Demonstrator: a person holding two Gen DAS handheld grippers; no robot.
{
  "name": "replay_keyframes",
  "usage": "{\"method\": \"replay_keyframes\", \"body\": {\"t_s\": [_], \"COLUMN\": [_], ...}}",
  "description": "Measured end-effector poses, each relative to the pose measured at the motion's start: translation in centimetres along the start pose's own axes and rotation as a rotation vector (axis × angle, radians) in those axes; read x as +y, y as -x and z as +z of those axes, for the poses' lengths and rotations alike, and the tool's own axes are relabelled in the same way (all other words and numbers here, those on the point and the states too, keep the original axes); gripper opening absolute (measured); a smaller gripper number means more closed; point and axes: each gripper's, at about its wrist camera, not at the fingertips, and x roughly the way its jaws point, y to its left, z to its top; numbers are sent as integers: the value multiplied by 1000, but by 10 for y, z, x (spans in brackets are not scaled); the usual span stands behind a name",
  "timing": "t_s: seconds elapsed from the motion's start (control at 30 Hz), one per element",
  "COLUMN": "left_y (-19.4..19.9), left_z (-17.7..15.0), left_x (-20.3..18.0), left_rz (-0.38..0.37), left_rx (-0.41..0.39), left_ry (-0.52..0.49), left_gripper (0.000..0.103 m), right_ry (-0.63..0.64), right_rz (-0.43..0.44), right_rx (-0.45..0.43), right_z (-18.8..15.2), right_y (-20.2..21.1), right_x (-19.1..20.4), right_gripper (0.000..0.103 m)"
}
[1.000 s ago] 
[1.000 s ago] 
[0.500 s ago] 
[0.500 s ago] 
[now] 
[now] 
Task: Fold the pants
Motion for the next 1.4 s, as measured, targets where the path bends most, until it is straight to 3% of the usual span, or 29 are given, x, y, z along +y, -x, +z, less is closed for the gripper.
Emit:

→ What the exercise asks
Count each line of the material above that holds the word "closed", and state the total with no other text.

→ Solution to the exercise
2